Theory Module Essay
Module Leader: Paula Roush
Title: Subjective Vision and Existential ‘Coming Into Being’ in the films of Stan Brakhage
Imagine an eye unruled by man-made laws of perspective, an eye unprejudiced by compositional logic, an eye which does not respond to the name of everything but which must know each object encountered in life through an adventure of perception (Brakhage 1963: 211).
In this much-quoted passage from his aesthetic statement on vision and the possibilities of the cinematic medium, ‘Metaphors on Vision’, Brakhage exposes the principal viewpoint which will come to underlie the totality of his oeuvre: that we are burdened by a Western visual tradition (laws of perspective and composition) which prevents us from attaining a more primary and immediate level of visual perception, ungoverned by concerns of aestheticism or realism. In a segment of the essay titled ‘The Camera Eye – My Eye’ Brakhage introduces the idea of a subjective eye (‘my eye’), ‘capable of any imagining (the only reality)’ (1963: 214) and which works together with, or against, the ‘camera-eye (the limitation, the original liar)’ (1963: 214). Thus, through a sort of provocative game of inversion, the notion of ‘inner vision’ becomes the value for ‘the real’, and the pursuit of its realization, or filmic translation, becomes the endless quest at the centre of Brakhage’s work.

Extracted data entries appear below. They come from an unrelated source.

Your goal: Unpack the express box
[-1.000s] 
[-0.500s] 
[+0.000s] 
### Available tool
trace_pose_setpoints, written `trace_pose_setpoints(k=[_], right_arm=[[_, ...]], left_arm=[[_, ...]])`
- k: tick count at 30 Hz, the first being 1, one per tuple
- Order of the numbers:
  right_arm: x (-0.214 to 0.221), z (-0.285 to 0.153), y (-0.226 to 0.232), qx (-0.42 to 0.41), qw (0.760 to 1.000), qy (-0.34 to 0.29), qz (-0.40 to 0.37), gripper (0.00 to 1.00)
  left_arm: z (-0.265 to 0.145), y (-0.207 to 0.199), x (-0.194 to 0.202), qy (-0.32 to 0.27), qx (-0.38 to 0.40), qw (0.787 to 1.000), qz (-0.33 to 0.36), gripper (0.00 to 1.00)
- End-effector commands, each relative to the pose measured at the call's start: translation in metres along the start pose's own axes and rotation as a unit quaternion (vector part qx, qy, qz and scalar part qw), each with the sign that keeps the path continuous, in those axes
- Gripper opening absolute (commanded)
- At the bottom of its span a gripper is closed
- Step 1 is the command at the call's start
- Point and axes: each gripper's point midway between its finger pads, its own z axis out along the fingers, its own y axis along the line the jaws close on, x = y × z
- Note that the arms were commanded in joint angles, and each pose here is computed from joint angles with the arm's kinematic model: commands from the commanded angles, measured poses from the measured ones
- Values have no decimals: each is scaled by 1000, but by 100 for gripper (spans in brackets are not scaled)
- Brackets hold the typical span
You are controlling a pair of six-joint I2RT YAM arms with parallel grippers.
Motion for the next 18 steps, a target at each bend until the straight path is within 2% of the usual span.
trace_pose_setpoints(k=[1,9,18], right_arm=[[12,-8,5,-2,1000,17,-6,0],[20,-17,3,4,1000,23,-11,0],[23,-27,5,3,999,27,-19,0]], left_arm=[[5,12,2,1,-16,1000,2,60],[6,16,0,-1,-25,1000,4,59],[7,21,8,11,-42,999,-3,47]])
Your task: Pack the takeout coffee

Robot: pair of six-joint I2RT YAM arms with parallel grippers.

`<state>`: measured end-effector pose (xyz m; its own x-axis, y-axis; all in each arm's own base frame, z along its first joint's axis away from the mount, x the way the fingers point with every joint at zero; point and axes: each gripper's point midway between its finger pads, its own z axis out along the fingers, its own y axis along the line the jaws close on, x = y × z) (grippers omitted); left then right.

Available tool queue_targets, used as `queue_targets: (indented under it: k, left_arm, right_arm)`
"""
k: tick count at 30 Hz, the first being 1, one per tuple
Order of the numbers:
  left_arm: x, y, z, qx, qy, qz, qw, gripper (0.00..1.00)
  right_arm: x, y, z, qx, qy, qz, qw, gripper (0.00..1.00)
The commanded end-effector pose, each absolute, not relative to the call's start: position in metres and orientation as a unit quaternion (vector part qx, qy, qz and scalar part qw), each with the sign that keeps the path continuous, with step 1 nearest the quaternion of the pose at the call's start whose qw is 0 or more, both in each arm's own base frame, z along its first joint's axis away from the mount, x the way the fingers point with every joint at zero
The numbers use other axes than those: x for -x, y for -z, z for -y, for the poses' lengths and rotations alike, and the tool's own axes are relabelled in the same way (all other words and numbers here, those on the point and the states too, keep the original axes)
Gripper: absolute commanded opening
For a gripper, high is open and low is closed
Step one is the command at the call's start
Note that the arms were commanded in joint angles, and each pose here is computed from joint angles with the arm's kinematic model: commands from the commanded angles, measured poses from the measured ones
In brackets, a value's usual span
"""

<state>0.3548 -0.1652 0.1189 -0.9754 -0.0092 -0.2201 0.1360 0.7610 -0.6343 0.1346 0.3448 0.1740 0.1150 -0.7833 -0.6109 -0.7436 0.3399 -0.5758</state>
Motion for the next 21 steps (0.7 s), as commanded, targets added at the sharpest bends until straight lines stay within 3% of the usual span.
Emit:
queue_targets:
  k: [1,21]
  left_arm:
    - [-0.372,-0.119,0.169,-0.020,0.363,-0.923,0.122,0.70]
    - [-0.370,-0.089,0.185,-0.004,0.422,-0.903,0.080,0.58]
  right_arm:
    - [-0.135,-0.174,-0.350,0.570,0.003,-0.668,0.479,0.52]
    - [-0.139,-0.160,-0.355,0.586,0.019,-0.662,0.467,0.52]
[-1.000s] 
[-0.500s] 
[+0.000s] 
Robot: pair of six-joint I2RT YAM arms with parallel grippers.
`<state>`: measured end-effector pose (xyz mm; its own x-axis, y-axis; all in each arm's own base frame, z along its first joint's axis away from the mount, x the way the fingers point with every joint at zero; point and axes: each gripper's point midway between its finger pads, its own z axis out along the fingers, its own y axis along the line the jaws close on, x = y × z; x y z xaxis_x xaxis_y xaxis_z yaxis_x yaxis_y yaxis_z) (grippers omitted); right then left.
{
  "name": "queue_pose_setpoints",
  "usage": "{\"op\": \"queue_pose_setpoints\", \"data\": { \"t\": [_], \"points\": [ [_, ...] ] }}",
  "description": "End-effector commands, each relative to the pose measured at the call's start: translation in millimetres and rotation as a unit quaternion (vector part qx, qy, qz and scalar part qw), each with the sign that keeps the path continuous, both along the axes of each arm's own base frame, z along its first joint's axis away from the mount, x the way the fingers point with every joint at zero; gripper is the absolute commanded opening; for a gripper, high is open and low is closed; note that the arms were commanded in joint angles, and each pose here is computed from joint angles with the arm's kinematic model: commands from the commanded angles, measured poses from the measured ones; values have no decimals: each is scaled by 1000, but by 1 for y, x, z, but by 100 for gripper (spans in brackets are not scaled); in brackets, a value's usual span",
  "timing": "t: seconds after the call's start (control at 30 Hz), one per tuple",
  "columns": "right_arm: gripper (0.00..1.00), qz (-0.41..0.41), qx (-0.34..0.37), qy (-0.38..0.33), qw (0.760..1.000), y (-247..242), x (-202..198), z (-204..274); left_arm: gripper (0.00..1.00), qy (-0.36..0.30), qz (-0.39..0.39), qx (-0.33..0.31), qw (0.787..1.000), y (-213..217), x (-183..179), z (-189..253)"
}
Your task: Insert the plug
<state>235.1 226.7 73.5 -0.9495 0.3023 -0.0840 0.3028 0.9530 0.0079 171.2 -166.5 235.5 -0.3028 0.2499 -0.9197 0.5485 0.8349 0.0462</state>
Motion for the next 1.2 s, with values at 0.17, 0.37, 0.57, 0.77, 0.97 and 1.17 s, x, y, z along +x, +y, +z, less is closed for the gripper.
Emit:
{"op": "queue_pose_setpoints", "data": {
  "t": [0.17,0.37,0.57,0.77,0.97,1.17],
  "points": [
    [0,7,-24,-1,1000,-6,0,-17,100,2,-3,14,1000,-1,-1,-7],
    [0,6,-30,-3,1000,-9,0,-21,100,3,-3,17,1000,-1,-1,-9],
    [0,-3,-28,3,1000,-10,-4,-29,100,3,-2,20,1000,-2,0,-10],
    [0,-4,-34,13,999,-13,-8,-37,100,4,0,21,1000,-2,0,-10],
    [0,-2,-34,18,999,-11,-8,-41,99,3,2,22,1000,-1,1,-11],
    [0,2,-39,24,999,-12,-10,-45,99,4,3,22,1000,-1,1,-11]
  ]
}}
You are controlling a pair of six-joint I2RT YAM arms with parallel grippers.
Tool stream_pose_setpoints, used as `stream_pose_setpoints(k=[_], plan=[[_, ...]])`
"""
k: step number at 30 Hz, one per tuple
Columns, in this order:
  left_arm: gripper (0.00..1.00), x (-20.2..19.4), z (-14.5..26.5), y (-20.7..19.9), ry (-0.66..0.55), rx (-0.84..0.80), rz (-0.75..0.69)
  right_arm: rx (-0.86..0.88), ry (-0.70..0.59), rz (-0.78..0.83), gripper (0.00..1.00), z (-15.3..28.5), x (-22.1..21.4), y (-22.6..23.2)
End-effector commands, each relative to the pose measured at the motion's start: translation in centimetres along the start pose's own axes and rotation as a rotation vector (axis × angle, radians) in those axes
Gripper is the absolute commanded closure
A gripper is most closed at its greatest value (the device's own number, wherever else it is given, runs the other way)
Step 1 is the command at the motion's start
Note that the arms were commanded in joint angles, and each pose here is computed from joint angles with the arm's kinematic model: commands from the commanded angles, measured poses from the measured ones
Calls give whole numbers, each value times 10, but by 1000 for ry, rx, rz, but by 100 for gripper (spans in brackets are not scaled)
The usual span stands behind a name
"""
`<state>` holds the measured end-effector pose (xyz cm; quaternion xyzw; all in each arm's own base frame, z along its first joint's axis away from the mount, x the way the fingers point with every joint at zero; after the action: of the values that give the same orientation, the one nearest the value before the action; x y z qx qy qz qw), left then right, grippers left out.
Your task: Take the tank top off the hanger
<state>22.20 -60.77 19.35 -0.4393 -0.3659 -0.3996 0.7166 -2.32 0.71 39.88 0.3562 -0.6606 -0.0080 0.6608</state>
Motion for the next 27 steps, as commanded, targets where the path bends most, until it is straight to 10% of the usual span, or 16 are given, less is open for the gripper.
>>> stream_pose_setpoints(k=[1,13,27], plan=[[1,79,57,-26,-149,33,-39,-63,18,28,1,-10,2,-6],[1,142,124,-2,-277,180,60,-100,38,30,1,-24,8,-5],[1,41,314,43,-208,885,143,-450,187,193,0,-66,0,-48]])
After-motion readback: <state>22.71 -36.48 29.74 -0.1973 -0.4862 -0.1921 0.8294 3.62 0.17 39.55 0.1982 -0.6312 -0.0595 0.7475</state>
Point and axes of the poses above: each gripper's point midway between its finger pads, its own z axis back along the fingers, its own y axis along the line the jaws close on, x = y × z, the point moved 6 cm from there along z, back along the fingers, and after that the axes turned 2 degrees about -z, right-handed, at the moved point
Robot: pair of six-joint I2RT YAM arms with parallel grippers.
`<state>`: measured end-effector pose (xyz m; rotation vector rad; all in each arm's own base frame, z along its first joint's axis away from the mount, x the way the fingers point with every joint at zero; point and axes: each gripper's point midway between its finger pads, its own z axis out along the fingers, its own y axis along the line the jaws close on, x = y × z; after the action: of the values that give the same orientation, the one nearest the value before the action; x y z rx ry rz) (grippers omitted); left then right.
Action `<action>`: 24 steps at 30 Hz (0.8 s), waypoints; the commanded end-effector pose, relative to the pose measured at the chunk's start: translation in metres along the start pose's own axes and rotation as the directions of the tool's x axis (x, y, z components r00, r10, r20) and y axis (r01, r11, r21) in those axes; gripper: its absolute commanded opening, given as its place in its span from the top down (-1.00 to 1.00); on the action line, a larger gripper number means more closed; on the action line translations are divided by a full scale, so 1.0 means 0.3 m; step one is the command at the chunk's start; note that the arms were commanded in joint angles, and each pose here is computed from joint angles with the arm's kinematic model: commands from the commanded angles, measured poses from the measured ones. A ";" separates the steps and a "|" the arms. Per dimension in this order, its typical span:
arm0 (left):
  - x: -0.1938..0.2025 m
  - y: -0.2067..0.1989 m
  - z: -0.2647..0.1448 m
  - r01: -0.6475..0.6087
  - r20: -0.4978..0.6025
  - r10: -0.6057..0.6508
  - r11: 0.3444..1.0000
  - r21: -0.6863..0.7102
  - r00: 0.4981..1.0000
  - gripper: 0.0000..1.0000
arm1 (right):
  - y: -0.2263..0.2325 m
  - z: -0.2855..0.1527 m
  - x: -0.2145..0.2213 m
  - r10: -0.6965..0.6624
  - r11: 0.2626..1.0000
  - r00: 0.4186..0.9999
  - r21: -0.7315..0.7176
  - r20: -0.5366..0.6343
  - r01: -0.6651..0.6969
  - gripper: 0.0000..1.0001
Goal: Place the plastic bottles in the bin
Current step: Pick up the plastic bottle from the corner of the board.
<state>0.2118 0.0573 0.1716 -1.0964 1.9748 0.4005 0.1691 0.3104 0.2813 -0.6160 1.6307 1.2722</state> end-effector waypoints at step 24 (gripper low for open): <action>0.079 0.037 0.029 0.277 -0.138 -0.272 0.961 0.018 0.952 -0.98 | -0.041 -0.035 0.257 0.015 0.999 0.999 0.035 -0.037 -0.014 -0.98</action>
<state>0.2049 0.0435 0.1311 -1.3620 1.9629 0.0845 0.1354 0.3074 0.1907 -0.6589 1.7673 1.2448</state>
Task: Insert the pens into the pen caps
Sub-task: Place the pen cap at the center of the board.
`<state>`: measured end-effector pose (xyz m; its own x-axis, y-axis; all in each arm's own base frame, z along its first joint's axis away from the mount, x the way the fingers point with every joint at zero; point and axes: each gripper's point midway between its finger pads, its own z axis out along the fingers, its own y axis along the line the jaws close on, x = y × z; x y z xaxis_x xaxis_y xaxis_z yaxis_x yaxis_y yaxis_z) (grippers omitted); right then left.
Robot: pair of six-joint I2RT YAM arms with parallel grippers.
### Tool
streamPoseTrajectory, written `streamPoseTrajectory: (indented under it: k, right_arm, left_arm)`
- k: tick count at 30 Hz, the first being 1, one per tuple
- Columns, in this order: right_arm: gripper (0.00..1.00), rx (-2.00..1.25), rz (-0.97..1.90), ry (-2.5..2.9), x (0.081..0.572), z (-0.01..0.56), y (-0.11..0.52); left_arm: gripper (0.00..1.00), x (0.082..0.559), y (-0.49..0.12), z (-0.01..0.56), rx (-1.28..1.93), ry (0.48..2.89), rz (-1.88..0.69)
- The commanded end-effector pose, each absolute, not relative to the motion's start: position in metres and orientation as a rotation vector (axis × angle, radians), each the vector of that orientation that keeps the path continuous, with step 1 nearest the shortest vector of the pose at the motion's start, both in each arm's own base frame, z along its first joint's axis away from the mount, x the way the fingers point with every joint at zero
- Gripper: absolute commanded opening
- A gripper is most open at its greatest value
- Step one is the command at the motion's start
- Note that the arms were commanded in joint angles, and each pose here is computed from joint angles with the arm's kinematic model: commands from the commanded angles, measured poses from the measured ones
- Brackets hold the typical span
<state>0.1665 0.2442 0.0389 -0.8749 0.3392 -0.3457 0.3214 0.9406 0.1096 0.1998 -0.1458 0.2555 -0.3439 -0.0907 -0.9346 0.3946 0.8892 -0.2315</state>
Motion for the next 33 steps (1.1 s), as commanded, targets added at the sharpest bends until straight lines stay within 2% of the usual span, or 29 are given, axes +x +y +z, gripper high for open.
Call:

Comparing and contrasting two of Brakhage’s films from his ‘handheld period’ (Window Water Baby Moving [1959] and The Stars Are Beautiful) with a number of films from his later ‘hand-painted period’, this essay shall analyse relations between the enquiry into processes of subjective vision and perception and the exploration of cosmic/existential themes in Brakhage’s work.
Window Water Baby Moving is the earliest of the films discussed in this essay and is highly representative of a particular period in Brakhage’s work after his first marriage in 1958, when he began to make lyrical autobiographic-poetical (or mythopoeic) films which often centred on the relationships within his family-unit (between him, his wife and children) by using a handheld 16mm camera. On a basic narrative level, Window Water… documents the birth of his first child in 1959, but on a formal level it is one of Brakhage’s most complex films. ‘For the most part, [Brakhage’s] lyrical films exist outside sequential time in a realm of simultaneity or of disconnected time spans of isolated events’ (Sitney 2002: 169). Such is not the case of Window Water… which functions on several time-levels by juxtaposing different events in the chronology of the birth in a rhythmical way through montage.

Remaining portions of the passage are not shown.